If you have a growing prayer life, spending more time, more love, more attention on the things of the Lord, do you find that your experiences of the presence of God have changed over that time?
When I first met the Lord, as it were, in 1978, I was often in awe at His Creation, transfixed by nature's beauty. I sometimes could be in a crowd of people, and see Him in their hearts, which made them very dear to me. I wasn't much of a pray-er at the time, not really knowing how, not having any good examples around me (nor seeking any, to be honest) and being convinced that it was my job to re-design Catholicism so it fit me (and you know how well that went).
These last few years, I've embraced my identity as a faithful daughter of His Church, and participated in ALL the Sacraments (particularly including Confession). I've stopped picking and choosing. God Bless God, I've been given by His Grace some beautiful gifts in prayer. But I don't have any of the early experiences anymore.

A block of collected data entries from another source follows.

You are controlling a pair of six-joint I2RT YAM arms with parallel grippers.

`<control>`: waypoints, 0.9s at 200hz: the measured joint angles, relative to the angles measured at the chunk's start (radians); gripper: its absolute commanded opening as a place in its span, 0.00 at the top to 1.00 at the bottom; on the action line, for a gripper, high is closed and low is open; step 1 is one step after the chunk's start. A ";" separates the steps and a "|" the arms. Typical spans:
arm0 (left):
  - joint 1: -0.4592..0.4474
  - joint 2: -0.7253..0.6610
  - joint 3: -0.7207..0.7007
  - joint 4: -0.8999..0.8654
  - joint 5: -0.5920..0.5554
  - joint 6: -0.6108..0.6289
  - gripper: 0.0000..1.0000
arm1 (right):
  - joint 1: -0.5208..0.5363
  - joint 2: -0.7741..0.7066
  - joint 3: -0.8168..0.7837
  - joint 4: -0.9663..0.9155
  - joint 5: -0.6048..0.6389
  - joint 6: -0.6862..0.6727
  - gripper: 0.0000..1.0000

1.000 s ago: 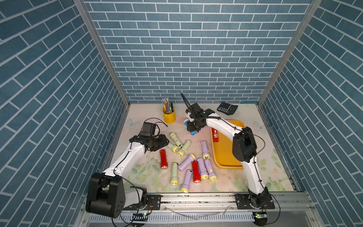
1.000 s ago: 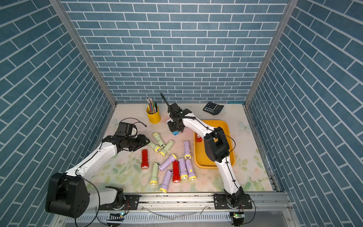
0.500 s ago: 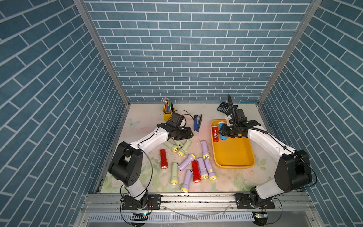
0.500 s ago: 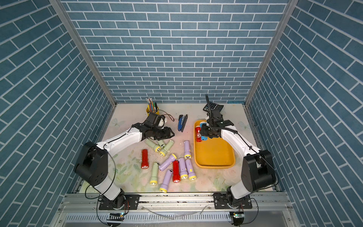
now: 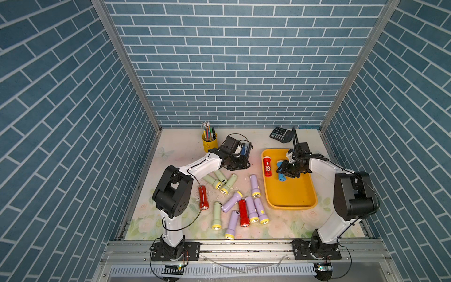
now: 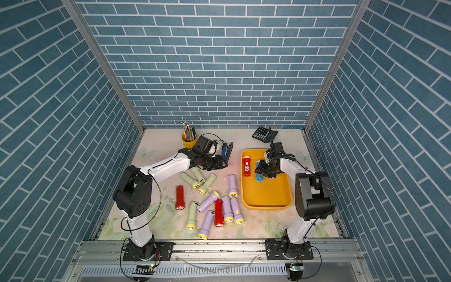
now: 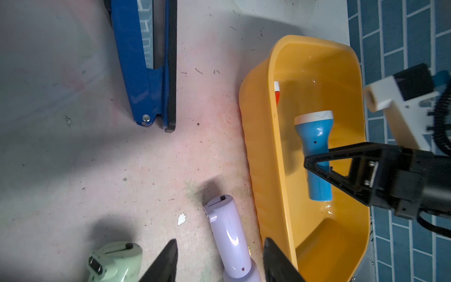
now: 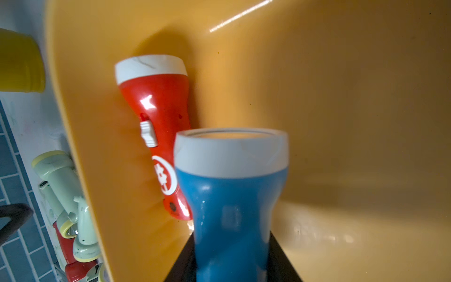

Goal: Put the flashlights into the storage boxes
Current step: Place the flashlight at the storage box.

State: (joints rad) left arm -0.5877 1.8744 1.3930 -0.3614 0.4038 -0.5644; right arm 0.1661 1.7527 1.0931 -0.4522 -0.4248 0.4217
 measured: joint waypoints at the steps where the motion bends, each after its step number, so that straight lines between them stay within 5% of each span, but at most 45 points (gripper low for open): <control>1: 0.000 0.000 0.000 0.000 0.000 0.000 0.43 | 0.000 0.002 0.001 0.001 -0.001 0.000 0.69; 142: 0.000 0.023 0.045 -0.040 -0.022 0.000 0.43 | -0.038 0.189 0.118 0.101 -0.152 -0.011 0.65; 180: 0.000 0.023 0.045 -0.045 -0.025 0.000 0.43 | -0.038 0.195 0.124 0.110 -0.167 -0.015 0.57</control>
State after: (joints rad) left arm -0.5877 1.8969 1.4376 -0.4065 0.3786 -0.5644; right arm 0.1280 1.9476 1.2167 -0.3420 -0.5919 0.4065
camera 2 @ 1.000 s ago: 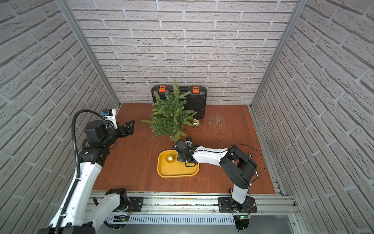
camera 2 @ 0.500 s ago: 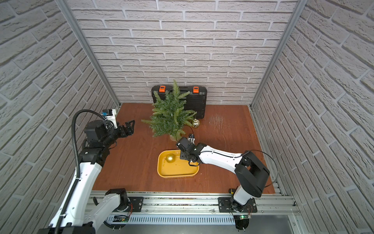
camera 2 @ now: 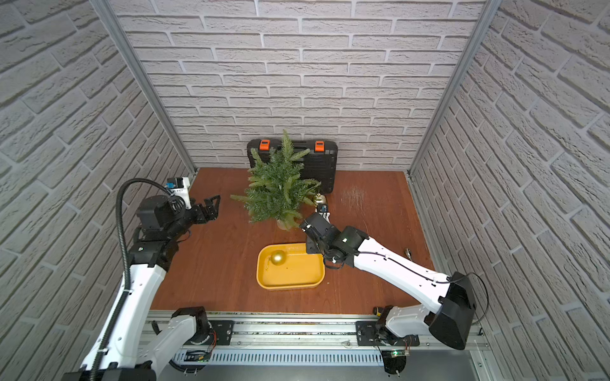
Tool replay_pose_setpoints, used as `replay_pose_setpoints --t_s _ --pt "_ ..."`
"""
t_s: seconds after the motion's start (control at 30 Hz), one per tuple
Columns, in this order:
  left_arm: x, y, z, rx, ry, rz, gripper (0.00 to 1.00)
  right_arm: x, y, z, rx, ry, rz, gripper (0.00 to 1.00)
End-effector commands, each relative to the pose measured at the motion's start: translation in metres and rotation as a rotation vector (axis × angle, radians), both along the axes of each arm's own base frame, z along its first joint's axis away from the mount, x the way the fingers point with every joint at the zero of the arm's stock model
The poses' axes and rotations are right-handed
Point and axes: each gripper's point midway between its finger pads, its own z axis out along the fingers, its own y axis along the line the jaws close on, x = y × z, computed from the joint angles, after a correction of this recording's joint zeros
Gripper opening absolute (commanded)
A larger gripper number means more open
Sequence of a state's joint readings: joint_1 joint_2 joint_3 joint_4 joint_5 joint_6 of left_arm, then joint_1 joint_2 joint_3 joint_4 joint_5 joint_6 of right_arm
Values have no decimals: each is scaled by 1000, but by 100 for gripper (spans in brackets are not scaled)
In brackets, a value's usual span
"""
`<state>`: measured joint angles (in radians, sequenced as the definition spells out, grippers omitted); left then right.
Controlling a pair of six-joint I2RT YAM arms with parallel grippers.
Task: Decorate the small christmas tree with ornaments
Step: Pick up an ornament from the container, then hang an ornament on the christmas tree.
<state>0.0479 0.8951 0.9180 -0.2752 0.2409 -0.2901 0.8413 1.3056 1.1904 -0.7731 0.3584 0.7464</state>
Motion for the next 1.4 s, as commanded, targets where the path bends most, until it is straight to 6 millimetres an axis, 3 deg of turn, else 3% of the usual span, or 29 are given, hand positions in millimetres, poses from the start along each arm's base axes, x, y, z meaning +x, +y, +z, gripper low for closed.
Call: replay_pose_setpoints --t_s 0.0,0.37,0.67,0.93,1.2,1.37 --pt "3 0 10 -8 -50 -5 95 7 -17 35 -62 -102 3 50" --pt "0 -2 13 10 -72 -28 95 39 -11 139 18 -345 35 49" --pt "-1 -5 11 10 -66 -48 95 61 10 201 96 -465 85 49" --pt "-1 -3 11 12 -58 -40 95 79 22 224 116 -505 96 49" --pt "-2 -2 11 15 -57 -39 95 97 24 230 117 -527 67 49" --pt "-2 -2 11 16 -56 -38 95 101 36 230 141 -509 111 49"
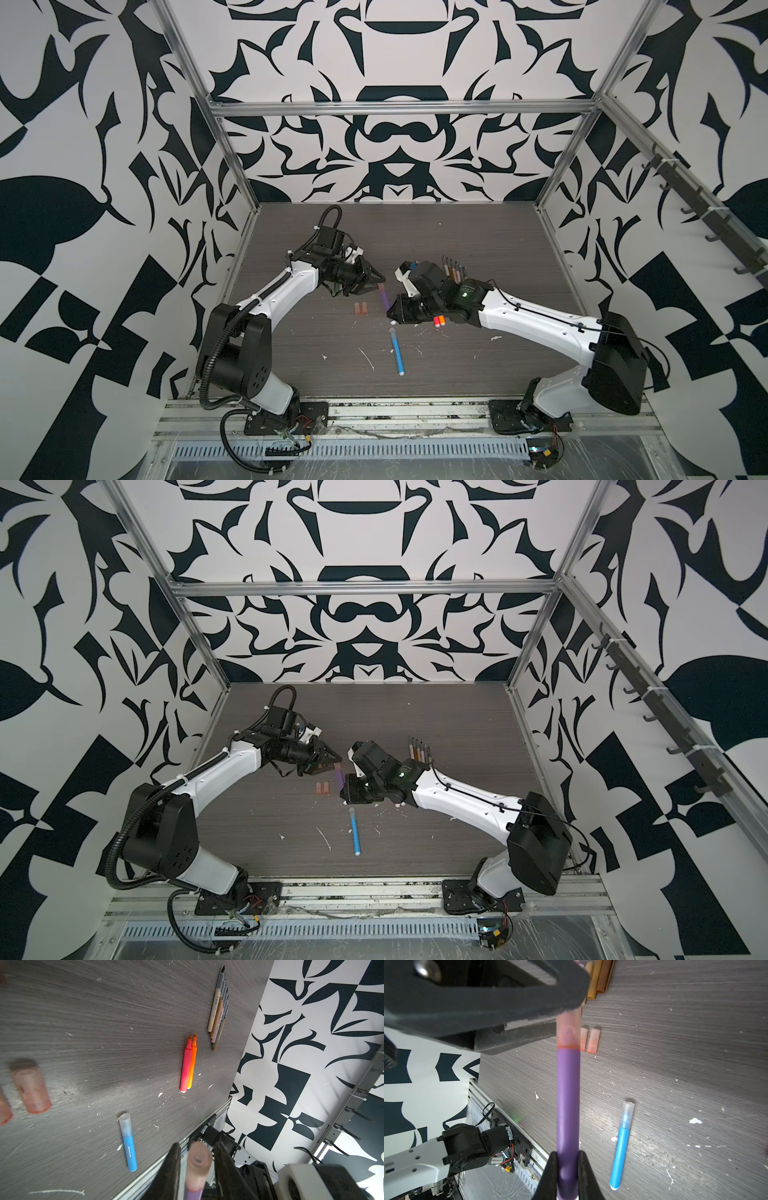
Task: Remove pen caps from pens
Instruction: Open the pen cap on the pen.
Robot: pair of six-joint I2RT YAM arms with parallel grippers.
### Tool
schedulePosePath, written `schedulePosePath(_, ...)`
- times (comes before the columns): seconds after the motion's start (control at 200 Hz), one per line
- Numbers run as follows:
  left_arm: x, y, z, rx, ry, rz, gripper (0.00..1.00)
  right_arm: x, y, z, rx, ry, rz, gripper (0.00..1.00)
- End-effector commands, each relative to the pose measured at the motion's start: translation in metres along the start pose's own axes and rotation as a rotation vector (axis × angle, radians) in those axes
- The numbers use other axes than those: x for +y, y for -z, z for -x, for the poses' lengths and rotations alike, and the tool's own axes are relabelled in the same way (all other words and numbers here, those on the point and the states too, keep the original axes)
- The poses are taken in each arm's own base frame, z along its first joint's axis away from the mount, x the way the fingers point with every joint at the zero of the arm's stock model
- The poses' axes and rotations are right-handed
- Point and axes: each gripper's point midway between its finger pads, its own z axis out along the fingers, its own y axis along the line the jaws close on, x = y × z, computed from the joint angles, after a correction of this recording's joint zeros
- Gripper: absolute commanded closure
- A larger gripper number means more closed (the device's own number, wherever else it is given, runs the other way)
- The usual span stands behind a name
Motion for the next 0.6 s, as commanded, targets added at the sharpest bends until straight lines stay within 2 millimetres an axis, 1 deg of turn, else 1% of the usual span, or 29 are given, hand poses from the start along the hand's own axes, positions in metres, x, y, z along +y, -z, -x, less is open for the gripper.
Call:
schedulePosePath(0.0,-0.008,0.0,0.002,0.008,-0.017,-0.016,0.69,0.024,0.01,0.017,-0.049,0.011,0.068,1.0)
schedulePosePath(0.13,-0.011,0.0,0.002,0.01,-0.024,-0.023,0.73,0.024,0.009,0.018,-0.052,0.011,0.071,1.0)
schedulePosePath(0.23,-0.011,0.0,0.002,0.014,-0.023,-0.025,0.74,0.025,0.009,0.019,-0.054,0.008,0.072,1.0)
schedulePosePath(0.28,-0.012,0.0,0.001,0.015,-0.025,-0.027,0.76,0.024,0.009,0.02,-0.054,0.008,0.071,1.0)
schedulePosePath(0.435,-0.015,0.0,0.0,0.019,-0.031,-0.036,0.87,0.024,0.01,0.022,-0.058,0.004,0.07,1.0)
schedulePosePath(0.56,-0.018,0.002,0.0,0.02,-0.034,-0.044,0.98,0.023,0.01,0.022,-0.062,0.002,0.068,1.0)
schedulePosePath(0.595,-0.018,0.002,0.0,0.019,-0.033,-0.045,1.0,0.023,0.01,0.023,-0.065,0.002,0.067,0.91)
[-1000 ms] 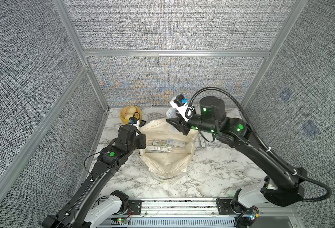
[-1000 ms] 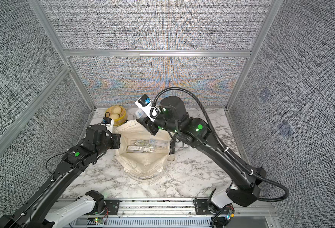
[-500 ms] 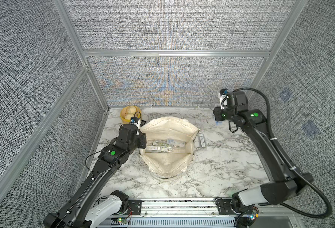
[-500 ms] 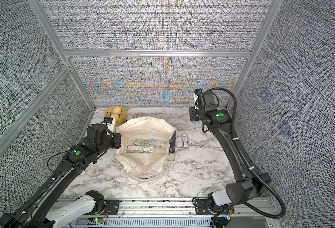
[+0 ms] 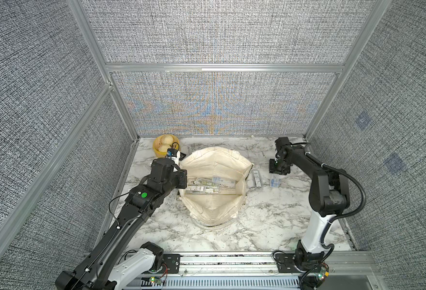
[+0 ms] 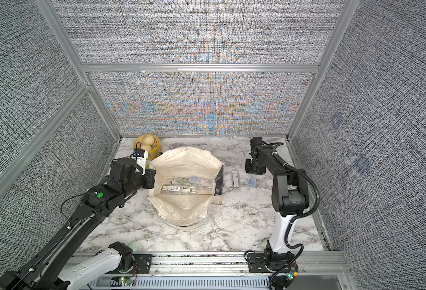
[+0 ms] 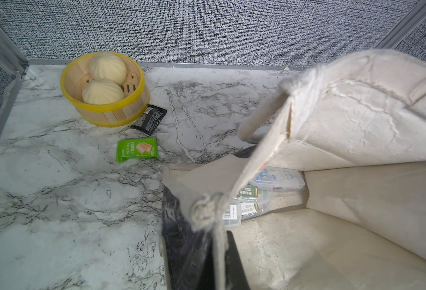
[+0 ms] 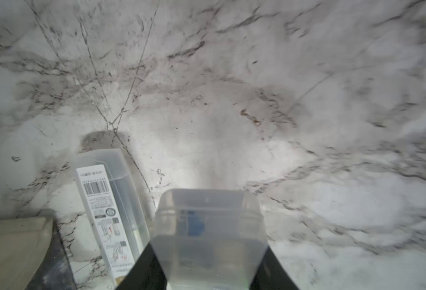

I was pining for some of them recently, and after I shook myself out of it ("Seek not the consolations of God, but the God of consolations," I think St. Teresa of Avila said), I got an idea: remember that scene in the Wizard of Oz where Dorothy opens the door of the crashed house? She is standing in that sepia world and looks out into the beautiful world of Oz, and the colors are deep and vibrant. Viewing that, no matter how many times, gives me happy goose pimples. After she steps out into Oz, she and we marvel at the colors and life around her. But a few minutes later, we don't even notice that she's in color now, we're caught up in the story instead.
That's us, isn't it? Is it too literal to say that we cross a boundary into His Life, and become immersed in it and then can't identify an old life any more?